The company was the world leader in Nottingham lace and also produced tablecloths, napkins, valances, and shower curtains, among many other types of lace items. During the 1940s, the company teamed up with subsidiaries such as Victory Parachutes, Inc. and Sweeney Bros. to manufacture parachutes and camouflage netting. The company prospered well into the 1950s, but risky investments involving Hal Roach Studios and the fledgling television industry placed the company in financial peril and eventually led to its closure in 2002. Despite the factory being one of area's biggest employers, it closed in 2002 with the company's vice president telling its employees, mid-shift, that the facility was closing "effective immediately".

The facility featured a theater, bowling alley, gymnasium, infirmary, clock tower (that is a city landmark and has a Meneely cast iron bell) and other amenities.
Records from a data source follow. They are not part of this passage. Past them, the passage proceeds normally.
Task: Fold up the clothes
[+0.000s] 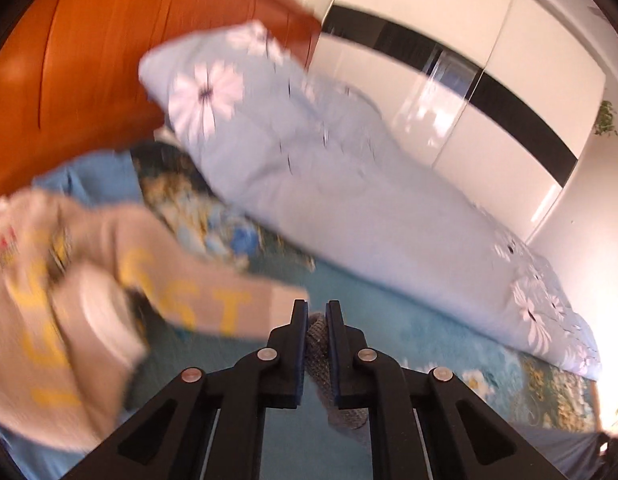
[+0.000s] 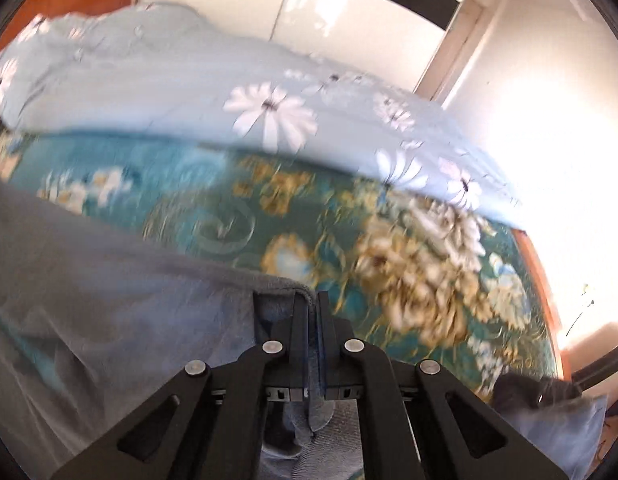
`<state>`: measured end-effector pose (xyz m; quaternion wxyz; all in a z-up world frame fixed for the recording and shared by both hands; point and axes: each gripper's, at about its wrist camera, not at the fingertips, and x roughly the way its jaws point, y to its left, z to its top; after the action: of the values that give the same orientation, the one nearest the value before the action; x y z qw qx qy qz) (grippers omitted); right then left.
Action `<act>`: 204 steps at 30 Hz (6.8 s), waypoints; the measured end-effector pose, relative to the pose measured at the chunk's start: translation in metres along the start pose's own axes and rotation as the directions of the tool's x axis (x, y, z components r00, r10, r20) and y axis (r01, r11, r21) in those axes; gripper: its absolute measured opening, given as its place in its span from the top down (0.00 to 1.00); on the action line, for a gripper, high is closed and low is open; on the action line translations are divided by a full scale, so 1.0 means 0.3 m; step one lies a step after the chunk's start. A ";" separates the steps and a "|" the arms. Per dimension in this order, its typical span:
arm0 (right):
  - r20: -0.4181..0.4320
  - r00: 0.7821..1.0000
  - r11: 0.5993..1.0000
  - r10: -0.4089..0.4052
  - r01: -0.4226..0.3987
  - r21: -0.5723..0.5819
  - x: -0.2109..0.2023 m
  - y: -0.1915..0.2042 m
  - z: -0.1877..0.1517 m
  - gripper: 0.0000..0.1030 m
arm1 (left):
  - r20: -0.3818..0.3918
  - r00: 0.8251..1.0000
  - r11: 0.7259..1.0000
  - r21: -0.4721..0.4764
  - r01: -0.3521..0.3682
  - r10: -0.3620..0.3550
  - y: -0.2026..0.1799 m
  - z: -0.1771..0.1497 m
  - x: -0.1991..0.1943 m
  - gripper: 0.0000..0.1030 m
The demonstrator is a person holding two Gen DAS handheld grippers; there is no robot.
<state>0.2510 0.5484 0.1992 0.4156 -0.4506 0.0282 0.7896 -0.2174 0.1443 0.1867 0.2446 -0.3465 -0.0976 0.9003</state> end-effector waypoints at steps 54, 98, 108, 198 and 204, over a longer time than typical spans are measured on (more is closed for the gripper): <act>0.294 0.747 0.315 0.597 -0.555 0.770 -0.101 -0.113 -0.865 0.92 | -0.172 0.973 0.846 -0.532 0.041 -0.155 0.567 -0.770 -0.397 0.98; 0.179 0.896 0.644 0.407 -0.421 0.639 0.465 -0.161 -0.103 0.91 | -0.291 0.930 0.926 -0.362 0.108 -0.223 0.176 -0.108 0.455 0.40; 0.291 0.882 0.679 0.372 -0.472 0.563 0.084 -0.120 -0.243 0.46 | -0.352 0.927 0.917 -0.399 -0.021 -0.132 0.318 -0.258 0.401 0.35; 0.250 0.800 0.744 0.546 -0.600 0.295 -0.240 0.269 -0.472 0.42 | -0.300 0.933 0.980 -0.062 0.187 -0.197 -0.425 -0.926 -0.313 0.51; 0.175 0.767 0.744 0.617 -0.641 0.187 -0.129 0.479 -0.268 0.49 | -0.318 0.944 0.996 -0.027 0.083 -0.088 -0.265 -0.957 -0.304 0.51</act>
<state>0.2179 0.3965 0.1325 0.1760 -0.3213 0.2512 0.8959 0.0633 0.1682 0.0540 0.2936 -0.4845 -0.0777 0.8204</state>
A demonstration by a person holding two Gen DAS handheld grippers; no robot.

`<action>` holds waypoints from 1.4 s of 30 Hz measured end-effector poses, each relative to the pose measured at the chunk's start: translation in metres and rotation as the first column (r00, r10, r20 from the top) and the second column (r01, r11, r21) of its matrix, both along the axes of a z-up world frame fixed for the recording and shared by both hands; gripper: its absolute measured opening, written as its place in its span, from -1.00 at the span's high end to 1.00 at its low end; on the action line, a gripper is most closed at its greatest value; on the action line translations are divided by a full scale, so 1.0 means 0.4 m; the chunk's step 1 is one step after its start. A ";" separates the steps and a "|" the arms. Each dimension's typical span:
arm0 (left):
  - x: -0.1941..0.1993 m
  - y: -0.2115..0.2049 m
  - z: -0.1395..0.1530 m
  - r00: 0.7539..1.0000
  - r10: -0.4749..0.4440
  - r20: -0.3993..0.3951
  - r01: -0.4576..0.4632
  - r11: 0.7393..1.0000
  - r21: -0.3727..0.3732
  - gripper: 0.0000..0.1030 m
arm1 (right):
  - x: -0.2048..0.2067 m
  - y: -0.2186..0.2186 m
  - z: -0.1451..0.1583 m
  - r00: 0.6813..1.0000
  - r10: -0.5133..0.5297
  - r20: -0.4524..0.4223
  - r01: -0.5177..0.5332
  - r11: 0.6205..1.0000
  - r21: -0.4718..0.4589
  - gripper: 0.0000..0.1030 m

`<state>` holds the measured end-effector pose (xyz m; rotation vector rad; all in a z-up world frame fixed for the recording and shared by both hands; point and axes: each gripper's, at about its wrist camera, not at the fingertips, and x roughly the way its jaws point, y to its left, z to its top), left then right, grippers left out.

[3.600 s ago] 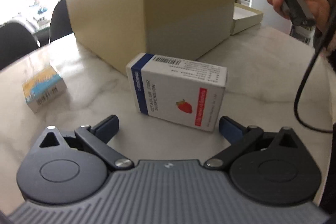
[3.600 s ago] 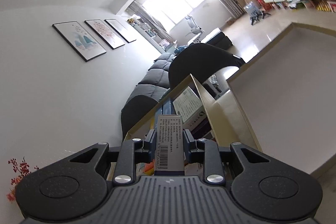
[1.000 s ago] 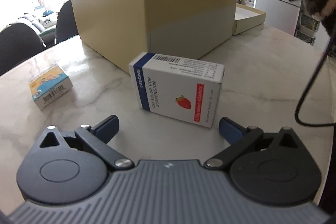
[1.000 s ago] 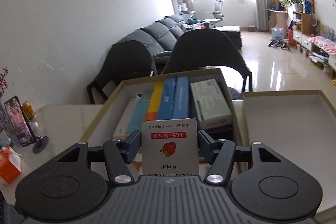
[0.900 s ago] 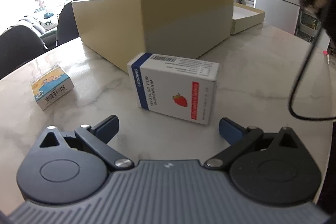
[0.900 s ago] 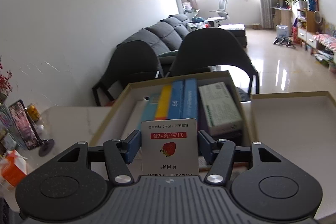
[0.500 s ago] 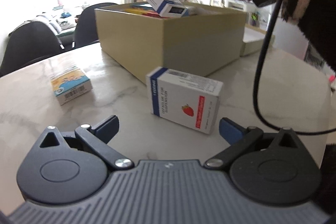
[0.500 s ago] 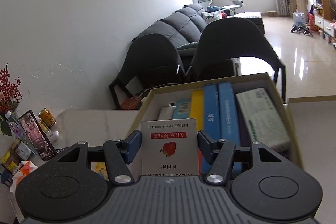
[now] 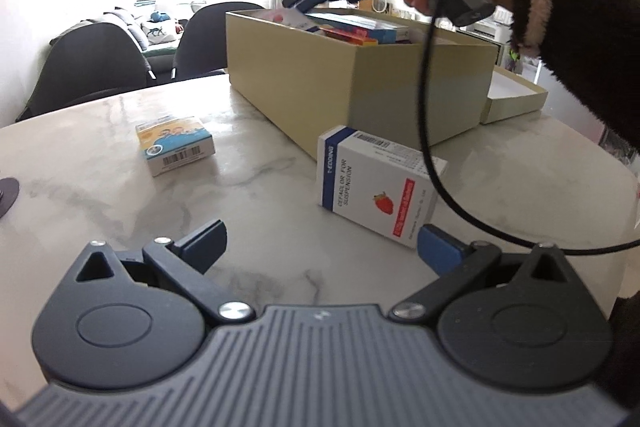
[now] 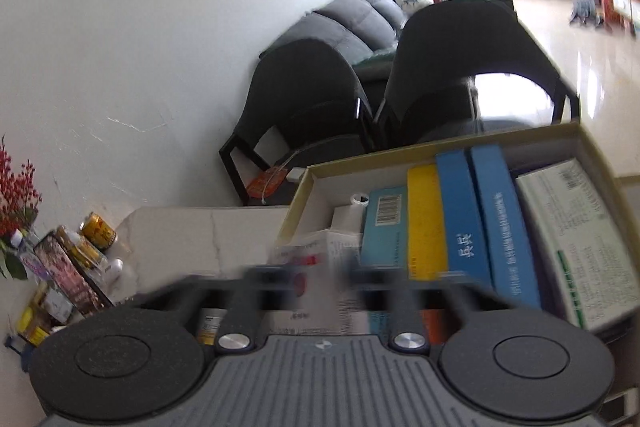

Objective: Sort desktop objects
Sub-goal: 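Lower the strawberry-print box into the tall box and open the right tool, then withdraw the right tool up out of the tall box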

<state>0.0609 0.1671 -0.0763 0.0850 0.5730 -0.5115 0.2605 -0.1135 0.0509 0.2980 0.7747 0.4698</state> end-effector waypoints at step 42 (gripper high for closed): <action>0.025 0.109 0.003 0.957 0.281 -0.065 -0.287 0.950 -0.120 -1.00 | -0.019 0.116 -0.057 0.980 0.191 0.060 -0.160 0.927 -0.339 0.24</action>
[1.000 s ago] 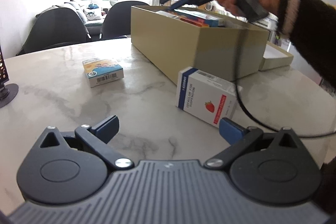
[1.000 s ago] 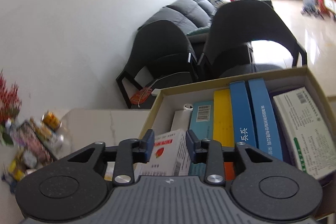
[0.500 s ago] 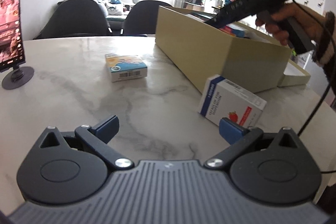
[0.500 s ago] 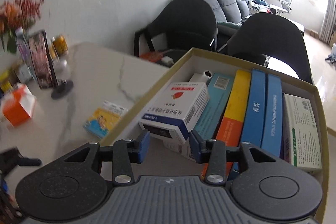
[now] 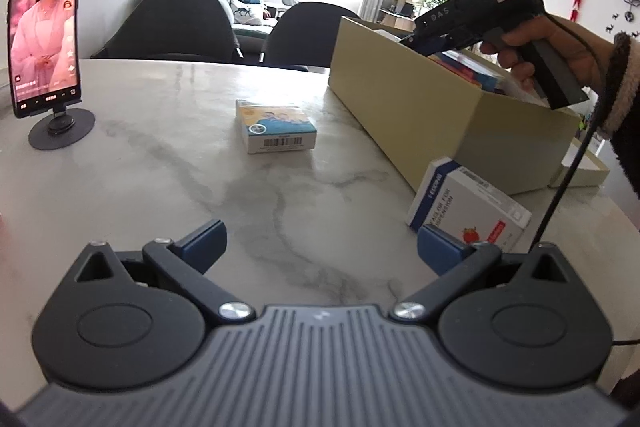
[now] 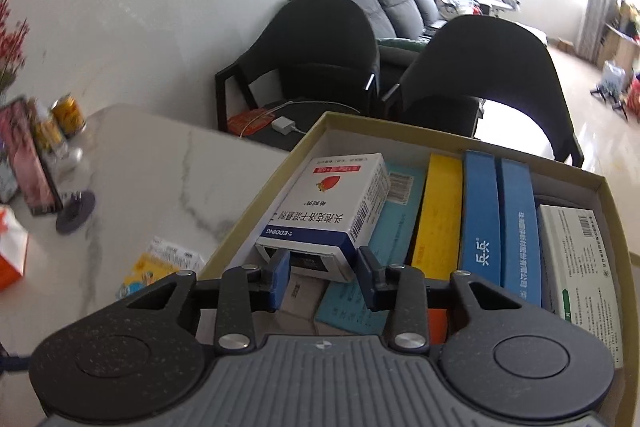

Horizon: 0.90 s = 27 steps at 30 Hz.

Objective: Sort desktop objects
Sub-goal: 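Withdraw the right tool up out of the tall box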

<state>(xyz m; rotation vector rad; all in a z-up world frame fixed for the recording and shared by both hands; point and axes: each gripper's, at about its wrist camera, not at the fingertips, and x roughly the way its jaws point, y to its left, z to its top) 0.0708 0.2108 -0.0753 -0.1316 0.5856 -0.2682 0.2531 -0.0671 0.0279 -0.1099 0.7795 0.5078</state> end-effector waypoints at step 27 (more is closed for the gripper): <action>0.027 -0.039 0.043 0.992 0.072 -0.102 -0.078 0.996 -0.050 -1.00 | -0.231 -0.241 0.061 0.991 -0.079 0.105 0.035 0.929 0.367 -0.55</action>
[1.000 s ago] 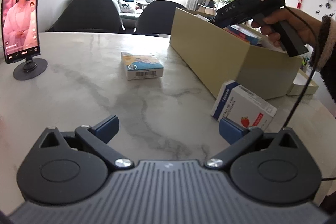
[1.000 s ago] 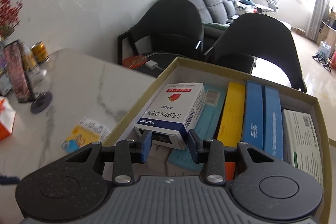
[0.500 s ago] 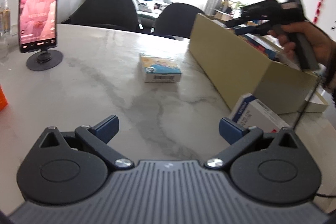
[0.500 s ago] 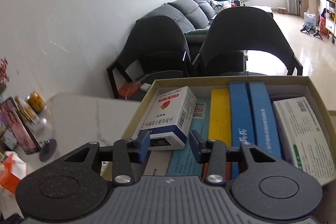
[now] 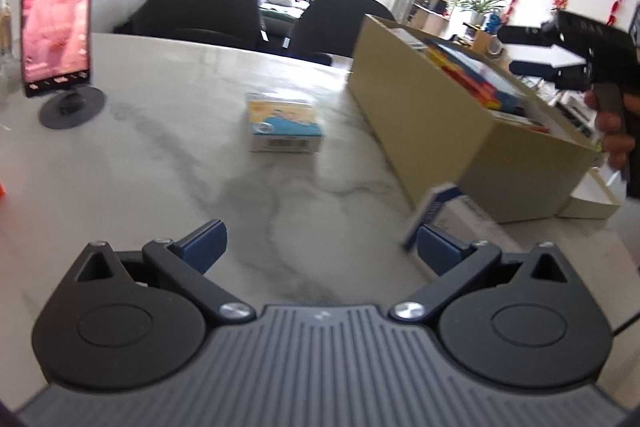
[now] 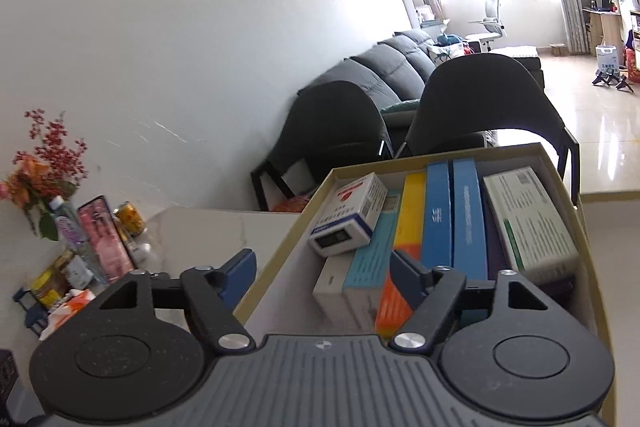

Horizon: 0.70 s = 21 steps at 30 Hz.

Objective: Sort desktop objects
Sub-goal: 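Close the left tool on the blue-striped strawberry-print box on the table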

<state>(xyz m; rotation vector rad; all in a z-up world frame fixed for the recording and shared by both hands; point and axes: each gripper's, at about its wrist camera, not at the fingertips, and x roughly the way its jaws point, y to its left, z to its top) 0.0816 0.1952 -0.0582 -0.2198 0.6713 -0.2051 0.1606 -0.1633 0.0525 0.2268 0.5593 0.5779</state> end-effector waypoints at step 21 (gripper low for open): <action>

On January 31, 2011, the Scranton City Council gave final approval to Lace Building Affiliates to redevelop the Scranton Lace Complex industrial factory located at 1315 Mylert Avenue. Development was stalled because the site had been located within a flood zone before a levee was completed along the Lackawanna River in 2011 and the mapping was not updated until early 2016. Environmental cleanup work is expected to begin in August 2016.

On December 30, 2011, the company's abandoned building was featured in the pilot episode of the Abandoned television series.

The factory complex was added to the National Register of Historic Places in 2012. The Scranton Lace Company Kingston Mill at Kingston, New York was listed in 2013. The corporate records were moved to the Waverly Community House in 2012.

In 2019 several structures within the plant were demolished. The core historic buildings were redeveloped into a mix of residential, retail, and public amenity spaces named Lace Village. The landmark clock tower was re-lighted in December 2023.